Tracking work put-in-place on a job, inspectors often walk sites at the end of the week to tabulate what was installed. Processing these reports takes time, leaving many subcontractors waiting months to get paid.
“It’s a long, tedious process that can often take up to 90 days,” says Eric Law, the senior director of technology and innovation at Swinerton who is leading a pilot project to automate this process. “We were wondering, what if we can use photogrammetry or LiDAR to quantify work and submit that to the owner? That’s our thesis.”
The pilot seeks to realize the potential of 5D scheduling, where a 3D model integrates into the construction schedule and costs. The pilot project is a 197,000-sq-ft medical office building in Redwood City, Calif., chosen because it is similar to other jobs Swinerton regularly tackles. The tracking starts off with a quadruped Spot robot from Boston Dynamics walking the site with a SLAM-based sensor package from imaging firm Kaarta. The resulting 3D point clouds are then uploaded to the Avvir AI-based platform, which matches reality capture data to the project’s BIM to track changes and progress. An algorithm determines how much work has been put-in-place, allowing for payments to subcontractors to be processed faster.
The Spot robot is useful for gathering capture data during off-hours but is not crucial to the project, says Law. The data-capture device from Kaarta can also be held up by a person walking a site. “We can approximate the level of accuracy and fidelity of a terrestrial laser scanner, but with the efficiency of motion,” says Kathy Pattison, chief marketing officer at Kaarta. “In the case of the Swinerton project, it’s a four-story building. With open framing, we could scan a floor in 20 minutes.” More complex spaces with drywall and MEP installed can take up to an hour per floor to scan properly.
The scans can be performed daily, and the turnaround for Kaarta and Avvir to process the data is a few days. According to Law, the goal is to get the payment delay for subcontractors down to less than a week from 90 days.
“Using all these tools together, we think we can get more accurate data captures of work put-in-place,” says Law. “Avvir tells us what’s installed and what’s out of tolerance, and we can use that to get progress payments aligned to our BIM model elements and to our schedule.”
“When we first reached out to Swinerton in 2018, we were only working on the quality checking piece of the equation, comparing scans to BIM and identifying the geometry to find errors in construction,” recalls Raffi Holzer, CEO and co-founder of Avvir. “Swinerton challenged us to track the progress and quantify the earned value of work put-in-place. That was the original vision I had [for Avvir], but I was worried no one was interested.”
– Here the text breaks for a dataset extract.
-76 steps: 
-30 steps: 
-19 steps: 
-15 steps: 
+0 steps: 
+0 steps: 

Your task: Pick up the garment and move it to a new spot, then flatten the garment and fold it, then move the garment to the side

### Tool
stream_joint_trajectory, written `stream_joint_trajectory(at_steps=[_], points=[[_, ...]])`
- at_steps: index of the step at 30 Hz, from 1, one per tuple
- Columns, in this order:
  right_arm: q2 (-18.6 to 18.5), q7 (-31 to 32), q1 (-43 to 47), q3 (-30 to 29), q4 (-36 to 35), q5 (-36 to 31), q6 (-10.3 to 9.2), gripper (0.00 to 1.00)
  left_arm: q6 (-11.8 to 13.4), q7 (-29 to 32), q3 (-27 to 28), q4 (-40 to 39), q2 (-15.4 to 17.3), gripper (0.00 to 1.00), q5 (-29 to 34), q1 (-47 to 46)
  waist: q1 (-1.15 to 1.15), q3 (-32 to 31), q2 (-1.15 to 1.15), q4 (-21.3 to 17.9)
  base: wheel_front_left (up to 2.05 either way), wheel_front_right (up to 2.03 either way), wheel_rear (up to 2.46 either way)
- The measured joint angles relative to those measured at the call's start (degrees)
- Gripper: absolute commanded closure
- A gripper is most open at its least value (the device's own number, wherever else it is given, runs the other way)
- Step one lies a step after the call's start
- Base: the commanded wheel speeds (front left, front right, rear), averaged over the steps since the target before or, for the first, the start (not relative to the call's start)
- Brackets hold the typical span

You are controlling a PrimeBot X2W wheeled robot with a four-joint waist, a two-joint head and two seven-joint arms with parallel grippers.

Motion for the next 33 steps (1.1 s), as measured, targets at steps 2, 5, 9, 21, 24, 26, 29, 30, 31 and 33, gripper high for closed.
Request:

The pilot has been going on for several months, and shows promise. As of now, the Swinerton reality-capture workflow can track 50% to 60% of work performed on the site, and Law says he wants to get it to 90% before the method is production-ready. Law says the medical center’s owner is a good fit for this unusual approach to billing since they have rigorous cash flow requirements and want to avoid any unexpected invoices.
The first three months of the pilot were paid for by Swinerton, but Law says the project owner is interested in covering some of the cost going forward. “It’ll be one to two years before I can package this as a solution, but we could save a whole percentage point of the project’s cost by then,” says Law. “Piloting these solutions is not cheap, but it pays off.”
According to Law and Holzer, the business model for this 5D approach has not yet been settled upon, and will likely require new kinds of contracts to accommodate this type of work inspection. But both are excited about seeing 5D construction tools finally take hold in project workflows. “Clients have asked for 4D and 5D tools for presentation capabilities, but there wasn’t a business case,” says Law. “Now we have a business case to justify it, and it can have a real impact.”